### [Task details]
Please give back each line below unchanged; none of the pictures should appear.

### [Records for this exercise]

BEGIN

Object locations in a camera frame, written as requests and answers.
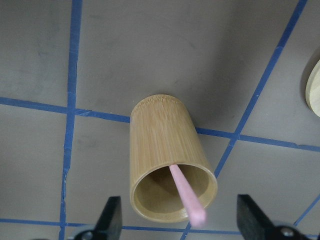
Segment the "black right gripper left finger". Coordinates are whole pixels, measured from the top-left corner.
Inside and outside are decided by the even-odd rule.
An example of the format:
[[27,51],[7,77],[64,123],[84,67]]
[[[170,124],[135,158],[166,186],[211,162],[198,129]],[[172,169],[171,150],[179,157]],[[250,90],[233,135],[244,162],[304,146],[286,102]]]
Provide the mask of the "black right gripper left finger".
[[94,240],[119,240],[122,231],[122,203],[120,196],[111,196],[93,229]]

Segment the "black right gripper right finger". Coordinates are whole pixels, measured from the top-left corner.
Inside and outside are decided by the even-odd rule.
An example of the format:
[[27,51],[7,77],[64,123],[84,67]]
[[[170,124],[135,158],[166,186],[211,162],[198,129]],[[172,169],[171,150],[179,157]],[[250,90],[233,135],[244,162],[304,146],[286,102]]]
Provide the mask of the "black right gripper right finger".
[[279,229],[248,194],[238,194],[236,223],[245,240],[281,240]]

END

### [Output below]
Object locations in a camera frame, written as requests and answers.
Segment the "black right gripper left finger". Coordinates are whole pixels, measured from the top-left corner.
Inside and outside are decided by the even-odd rule.
An example of the format:
[[27,51],[7,77],[64,123],[84,67]]
[[[170,124],[135,158],[166,186],[211,162],[198,129]],[[172,169],[171,150],[179,157]],[[250,90],[233,135],[244,162],[304,146],[286,102]]]
Provide the mask of the "black right gripper left finger".
[[94,240],[119,240],[122,231],[122,203],[120,196],[111,196],[93,229]]

Segment the "black right gripper right finger". Coordinates are whole pixels, measured from the top-left corner.
Inside and outside are decided by the even-odd rule.
An example of the format:
[[27,51],[7,77],[64,123],[84,67]]
[[[170,124],[135,158],[166,186],[211,162],[198,129]],[[172,169],[171,150],[179,157]],[[250,90],[233,135],[244,162],[304,146],[286,102]]]
Provide the mask of the "black right gripper right finger".
[[279,229],[248,194],[238,194],[236,223],[245,240],[281,240]]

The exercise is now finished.